Monumento Parodi: la Religione e l’Equità

Ritornando ancora al Cimitero Monumentale di Staglieno lo sguardo ritrova la beltà di due fiere figure femminili.
L’aria leggera, gli alberi sullo sfondo e il silenzio.

Sita nel Porticato Superiore a Ponente, questa è la tomba di uno stimato e abbiente cittadino e della sua famiglia, l’opera venne magnificamente realizzata da Giovanni Battista Cevasco.

E le due figure circondano il cippo dove sono effigiati i tratti del defunto.

Qui dorme il suo eterno sonno Giacomo Parodi, banchiere, vissuto 60 anni e deceduto il 13 settembre 1868.

Viene ricordato come munifico cittadino che fu sempre di aiuto agli ultimi.

Specchio d’integrità nei commerci ed esempio di virtù.

E ad onorare le molte doti per le quali viene rammentato, sul sepolcro di Giacomo Parodi sono poste due figure che simboleggiano la Religione e l’Equità.

Impareggiabile è la bellezza dei tratti di questi volti seppur così velati dal tempo.

Indica il cielo e il Padreterno colei che simboleggia la Religione.

Tiene il piede posato su pesanti tomi.

E tra le dita stringe la croce.

Regge invece un vaso colei che rappresenta l’Equità.

Questa è la sua mano gentile.

E il suo capo è incorniciato di fiori.

E i piedi sono scalzi sotto il lungo manto.

Così custodiscono la memoria e il sonno eterno di Giacomo Parodi.

Sotto il cielo chiaro e nella quiete del Cimitero Monumentale di Staglieno.

Vicino agli angeli

È accaduto in una luminosa mattina autunnale, mentre il sole filtrava illuminando le statue nel Porticato Superiore a Ponente del Cimitero Monumentale di Staglieno.
E lui era là, vicino all’angelo che custodisce il Monumento Casella, così lambito dalla luce radiosa.

Monumento Casella di Antonio De Barbieri

Presenza discreta e misteriosa, testimone del dolore eternamente vivo della giovane Virginia Aprile rimasta troppo presto vedova e priva del conforto del suo consorte.

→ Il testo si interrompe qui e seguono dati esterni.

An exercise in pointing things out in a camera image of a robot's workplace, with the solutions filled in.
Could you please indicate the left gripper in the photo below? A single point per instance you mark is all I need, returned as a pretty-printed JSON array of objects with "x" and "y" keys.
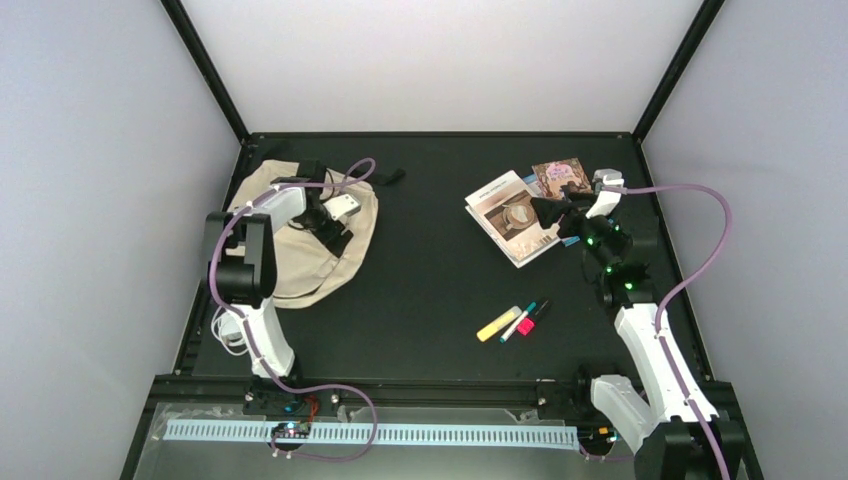
[{"x": 334, "y": 245}]

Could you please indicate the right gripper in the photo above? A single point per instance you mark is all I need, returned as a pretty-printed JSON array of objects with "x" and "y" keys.
[{"x": 556, "y": 206}]

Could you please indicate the pink story book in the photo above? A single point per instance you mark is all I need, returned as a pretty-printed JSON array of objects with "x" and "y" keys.
[{"x": 559, "y": 178}]

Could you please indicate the coffee cover book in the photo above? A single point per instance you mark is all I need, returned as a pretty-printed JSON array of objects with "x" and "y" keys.
[{"x": 503, "y": 209}]

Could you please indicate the beige canvas backpack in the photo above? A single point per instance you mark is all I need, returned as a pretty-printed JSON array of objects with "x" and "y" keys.
[{"x": 318, "y": 265}]

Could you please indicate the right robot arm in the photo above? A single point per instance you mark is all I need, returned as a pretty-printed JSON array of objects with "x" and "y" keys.
[{"x": 668, "y": 423}]

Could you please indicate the teal white marker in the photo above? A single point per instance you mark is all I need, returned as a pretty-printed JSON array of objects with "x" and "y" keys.
[{"x": 505, "y": 336}]

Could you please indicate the pink black highlighter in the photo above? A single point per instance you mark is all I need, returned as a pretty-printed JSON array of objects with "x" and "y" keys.
[{"x": 528, "y": 323}]

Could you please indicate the yellow highlighter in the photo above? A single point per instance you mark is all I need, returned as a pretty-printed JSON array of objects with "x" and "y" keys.
[{"x": 498, "y": 324}]

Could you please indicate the small circuit board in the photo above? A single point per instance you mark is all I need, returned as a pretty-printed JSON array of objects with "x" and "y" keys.
[{"x": 291, "y": 430}]

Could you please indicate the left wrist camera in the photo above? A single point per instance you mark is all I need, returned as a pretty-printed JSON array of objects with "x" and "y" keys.
[{"x": 342, "y": 205}]

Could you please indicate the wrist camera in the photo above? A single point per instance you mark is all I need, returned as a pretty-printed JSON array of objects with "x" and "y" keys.
[
  {"x": 342, "y": 205},
  {"x": 606, "y": 178}
]

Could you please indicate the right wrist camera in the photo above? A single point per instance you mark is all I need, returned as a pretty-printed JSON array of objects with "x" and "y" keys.
[{"x": 606, "y": 178}]

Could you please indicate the white charger with cable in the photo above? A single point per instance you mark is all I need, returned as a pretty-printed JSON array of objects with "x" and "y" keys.
[{"x": 225, "y": 329}]

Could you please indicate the black frame rail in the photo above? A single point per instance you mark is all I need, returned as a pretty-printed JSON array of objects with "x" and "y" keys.
[{"x": 553, "y": 400}]

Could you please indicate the light blue slotted cable duct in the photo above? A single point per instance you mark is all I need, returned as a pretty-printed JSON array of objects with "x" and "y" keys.
[{"x": 391, "y": 434}]

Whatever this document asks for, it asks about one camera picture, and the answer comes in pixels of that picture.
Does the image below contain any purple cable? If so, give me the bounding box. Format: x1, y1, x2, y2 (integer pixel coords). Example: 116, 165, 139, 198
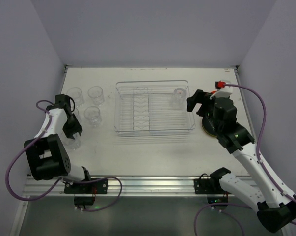
193, 81, 296, 236
4, 99, 124, 213

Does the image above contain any right black controller box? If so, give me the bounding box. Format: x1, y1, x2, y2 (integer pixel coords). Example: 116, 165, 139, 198
207, 196, 229, 206

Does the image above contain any yellow patterned plate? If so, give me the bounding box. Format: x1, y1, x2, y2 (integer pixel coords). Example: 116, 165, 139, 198
201, 117, 217, 138

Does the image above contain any aluminium front rail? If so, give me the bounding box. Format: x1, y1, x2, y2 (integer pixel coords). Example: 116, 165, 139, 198
24, 175, 261, 197

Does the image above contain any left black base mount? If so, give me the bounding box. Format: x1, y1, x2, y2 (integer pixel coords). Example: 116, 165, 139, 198
64, 178, 108, 195

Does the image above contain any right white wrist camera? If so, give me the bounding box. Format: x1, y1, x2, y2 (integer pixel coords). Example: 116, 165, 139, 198
210, 80, 233, 100

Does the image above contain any left black controller box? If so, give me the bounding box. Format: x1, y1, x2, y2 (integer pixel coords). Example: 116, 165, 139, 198
74, 197, 95, 207

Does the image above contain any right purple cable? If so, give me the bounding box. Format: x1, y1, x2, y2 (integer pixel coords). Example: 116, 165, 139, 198
193, 81, 296, 236

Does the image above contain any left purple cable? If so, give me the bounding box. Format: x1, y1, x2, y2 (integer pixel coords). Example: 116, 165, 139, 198
4, 99, 124, 213

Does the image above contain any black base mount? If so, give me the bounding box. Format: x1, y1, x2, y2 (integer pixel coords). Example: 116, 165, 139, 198
64, 178, 108, 195
193, 173, 217, 194

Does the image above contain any clear glass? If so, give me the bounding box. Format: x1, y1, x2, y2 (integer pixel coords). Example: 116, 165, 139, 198
60, 134, 81, 150
171, 88, 186, 109
67, 87, 84, 107
72, 108, 82, 124
88, 86, 105, 106
84, 106, 102, 127

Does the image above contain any clear plastic dish rack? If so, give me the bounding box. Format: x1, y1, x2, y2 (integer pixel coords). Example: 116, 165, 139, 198
114, 80, 195, 137

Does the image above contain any black controller box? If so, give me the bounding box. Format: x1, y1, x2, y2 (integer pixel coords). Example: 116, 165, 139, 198
74, 197, 95, 207
207, 196, 229, 206

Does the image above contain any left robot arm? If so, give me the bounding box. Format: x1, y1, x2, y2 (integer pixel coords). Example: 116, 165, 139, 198
24, 94, 91, 182

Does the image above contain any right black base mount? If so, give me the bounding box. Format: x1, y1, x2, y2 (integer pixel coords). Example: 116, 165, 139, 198
193, 173, 217, 194

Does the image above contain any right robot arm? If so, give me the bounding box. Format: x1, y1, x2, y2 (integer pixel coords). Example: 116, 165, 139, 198
187, 89, 296, 233

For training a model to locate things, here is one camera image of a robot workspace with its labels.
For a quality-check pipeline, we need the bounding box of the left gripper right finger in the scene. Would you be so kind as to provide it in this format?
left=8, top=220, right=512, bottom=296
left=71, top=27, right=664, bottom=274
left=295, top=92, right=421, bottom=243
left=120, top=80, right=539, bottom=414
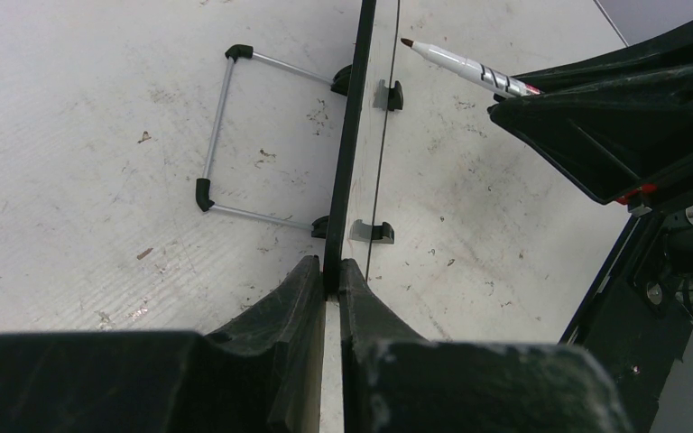
left=338, top=259, right=633, bottom=432

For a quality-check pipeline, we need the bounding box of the white marker pen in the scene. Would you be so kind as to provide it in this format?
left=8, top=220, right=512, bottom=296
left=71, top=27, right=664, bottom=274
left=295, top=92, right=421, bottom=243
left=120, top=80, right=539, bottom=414
left=400, top=38, right=541, bottom=98

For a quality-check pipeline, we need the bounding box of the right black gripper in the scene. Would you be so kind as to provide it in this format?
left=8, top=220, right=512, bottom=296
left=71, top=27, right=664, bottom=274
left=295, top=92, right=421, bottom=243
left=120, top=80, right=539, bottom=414
left=489, top=65, right=693, bottom=432

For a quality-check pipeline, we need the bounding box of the small black-framed whiteboard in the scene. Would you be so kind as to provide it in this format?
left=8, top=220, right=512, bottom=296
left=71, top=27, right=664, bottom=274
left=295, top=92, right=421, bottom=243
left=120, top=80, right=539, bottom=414
left=191, top=1, right=401, bottom=296

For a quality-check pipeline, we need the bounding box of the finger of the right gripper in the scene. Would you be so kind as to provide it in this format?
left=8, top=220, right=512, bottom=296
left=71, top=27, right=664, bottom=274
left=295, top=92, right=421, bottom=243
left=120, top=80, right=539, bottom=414
left=517, top=20, right=693, bottom=92

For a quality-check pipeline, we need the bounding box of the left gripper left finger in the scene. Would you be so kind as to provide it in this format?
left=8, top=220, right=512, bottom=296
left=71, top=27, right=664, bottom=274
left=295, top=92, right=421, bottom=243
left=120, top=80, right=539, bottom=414
left=0, top=255, right=325, bottom=432

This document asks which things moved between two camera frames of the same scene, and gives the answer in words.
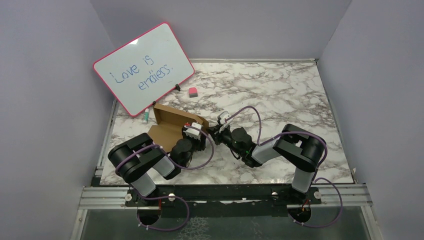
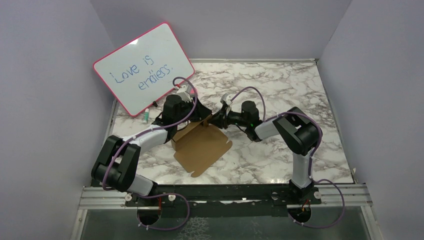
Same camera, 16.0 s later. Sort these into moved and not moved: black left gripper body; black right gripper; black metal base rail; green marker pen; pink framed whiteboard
Moved: black left gripper body; black right gripper
Not moved: black metal base rail; green marker pen; pink framed whiteboard
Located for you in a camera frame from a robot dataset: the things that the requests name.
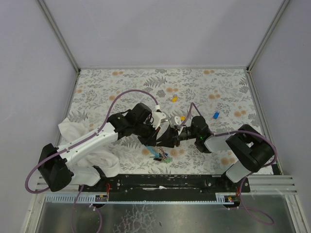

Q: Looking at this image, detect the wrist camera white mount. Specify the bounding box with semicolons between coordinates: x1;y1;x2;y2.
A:
152;104;169;129
169;116;186;128

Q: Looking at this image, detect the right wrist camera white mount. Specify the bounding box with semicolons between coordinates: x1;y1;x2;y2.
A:
169;116;186;128

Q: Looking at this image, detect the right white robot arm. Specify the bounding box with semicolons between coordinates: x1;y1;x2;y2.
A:
156;116;277;183

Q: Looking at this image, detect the floral table mat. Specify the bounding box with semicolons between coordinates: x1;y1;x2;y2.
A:
68;69;260;174

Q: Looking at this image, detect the yellow key far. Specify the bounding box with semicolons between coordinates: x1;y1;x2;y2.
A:
169;94;178;102

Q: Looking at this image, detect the metal keyring organizer with keys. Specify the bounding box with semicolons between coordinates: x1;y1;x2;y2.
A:
146;146;173;163

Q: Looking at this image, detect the blue key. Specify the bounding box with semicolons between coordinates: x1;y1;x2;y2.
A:
213;112;220;119

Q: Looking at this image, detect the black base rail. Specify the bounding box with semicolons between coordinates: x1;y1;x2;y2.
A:
82;174;250;202

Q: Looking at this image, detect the white cloth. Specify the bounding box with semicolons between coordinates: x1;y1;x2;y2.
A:
58;118;121;178

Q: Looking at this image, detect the purple cable lower left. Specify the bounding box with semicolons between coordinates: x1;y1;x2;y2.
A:
73;186;104;233

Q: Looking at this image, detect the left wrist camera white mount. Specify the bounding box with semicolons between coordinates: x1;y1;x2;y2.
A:
152;104;169;129

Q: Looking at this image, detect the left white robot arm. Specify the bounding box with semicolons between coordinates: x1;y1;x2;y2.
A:
38;103;164;192

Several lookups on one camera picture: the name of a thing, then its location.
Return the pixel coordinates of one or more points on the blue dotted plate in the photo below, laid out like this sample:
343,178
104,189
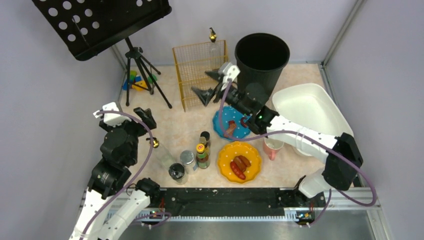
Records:
230,114

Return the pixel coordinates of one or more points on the yellow cap sauce bottle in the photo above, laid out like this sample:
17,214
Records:
202,156

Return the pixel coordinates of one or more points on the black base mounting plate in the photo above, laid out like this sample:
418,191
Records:
233,202

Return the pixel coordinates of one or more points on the black lid grinder jar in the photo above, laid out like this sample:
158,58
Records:
178,173

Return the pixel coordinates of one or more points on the red sausage front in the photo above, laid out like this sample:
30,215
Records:
237,171

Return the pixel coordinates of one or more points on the yellow dotted plate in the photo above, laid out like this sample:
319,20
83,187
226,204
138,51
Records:
229,152

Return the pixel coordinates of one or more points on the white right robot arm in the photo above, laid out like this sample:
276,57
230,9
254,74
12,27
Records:
340,154

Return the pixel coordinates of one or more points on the white plastic basin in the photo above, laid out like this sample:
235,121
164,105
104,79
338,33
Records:
307,109

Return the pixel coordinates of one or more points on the brown sausage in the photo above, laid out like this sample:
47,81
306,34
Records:
240,164
245,160

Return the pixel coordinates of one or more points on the yellow wire rack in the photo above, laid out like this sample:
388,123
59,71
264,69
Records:
191,62

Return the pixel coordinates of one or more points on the black cap spice bottle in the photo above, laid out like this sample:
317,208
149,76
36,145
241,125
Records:
207,136

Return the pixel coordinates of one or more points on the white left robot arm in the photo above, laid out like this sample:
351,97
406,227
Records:
111,176

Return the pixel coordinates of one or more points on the small yellow spice bottle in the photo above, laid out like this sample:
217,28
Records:
203,140

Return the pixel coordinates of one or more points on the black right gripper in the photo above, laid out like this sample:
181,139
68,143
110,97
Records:
219,88

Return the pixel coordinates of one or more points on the black plastic trash bin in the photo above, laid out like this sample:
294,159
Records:
260,58

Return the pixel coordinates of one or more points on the curved dark sausage piece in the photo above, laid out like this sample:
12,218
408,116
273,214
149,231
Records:
243,122

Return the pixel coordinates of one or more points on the lime green toy block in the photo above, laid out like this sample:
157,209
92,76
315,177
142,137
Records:
132,75

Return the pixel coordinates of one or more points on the silver lid shaker jar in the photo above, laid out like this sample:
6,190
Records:
188,160

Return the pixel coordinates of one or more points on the black perforated music stand tray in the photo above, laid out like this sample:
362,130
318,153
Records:
88,27

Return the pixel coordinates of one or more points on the pink mug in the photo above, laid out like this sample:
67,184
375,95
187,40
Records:
271,147

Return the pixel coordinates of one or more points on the blue toy block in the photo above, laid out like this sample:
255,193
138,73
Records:
132,83

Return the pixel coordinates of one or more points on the aluminium frame rail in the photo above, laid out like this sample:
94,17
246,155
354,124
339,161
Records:
354,199

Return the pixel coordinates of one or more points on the brown sausage middle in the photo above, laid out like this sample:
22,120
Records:
240,164

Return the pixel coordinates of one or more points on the brown sausage rear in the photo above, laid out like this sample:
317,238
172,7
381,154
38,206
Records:
245,160

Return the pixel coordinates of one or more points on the yellow toy block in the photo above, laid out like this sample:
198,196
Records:
140,86

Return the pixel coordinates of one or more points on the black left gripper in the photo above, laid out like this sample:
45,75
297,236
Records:
143,118

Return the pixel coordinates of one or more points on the black tripod stand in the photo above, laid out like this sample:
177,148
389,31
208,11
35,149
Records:
136,54

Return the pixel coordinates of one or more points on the clear bottle gold pump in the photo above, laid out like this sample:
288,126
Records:
212,39
161,153

Monumento Pienovi di Giovanni Battista Villa

Vicino agli angeli, in questa quiete.

Monumento Dufour di Santo Varni

Poi io mi sono allontanata, in cerca di altra bellezza e di altri squarci di luce e più tardi sono ancora ritornata sui miei passi.
E ritrovando così lo stesso tratto di porticato mi era parso, in un primo momento, che l’ospite dal passo lieve non fosse più in quel luogo.
E poi, osservando più attentamente, mi sono accorta che mi sbagliavo.

Monumento Casella di Antonio De Barbieri

Una breve frazione di tempo, ancora.

E di nuovo, poco dopo, eccolo accanto alla creatura celeste che vigila sul sonno eterno di Raffaele Pratolongo e dei suoi cari.
Così, vicino all’angelo.

Monumento Pratolongo di Giulio Monteverde

Silenzioso ed enigmatico, così è rimasto, in quel posto dove riposano tanti antichi genovesi, nella luce del Porticato Superiore a Ponente.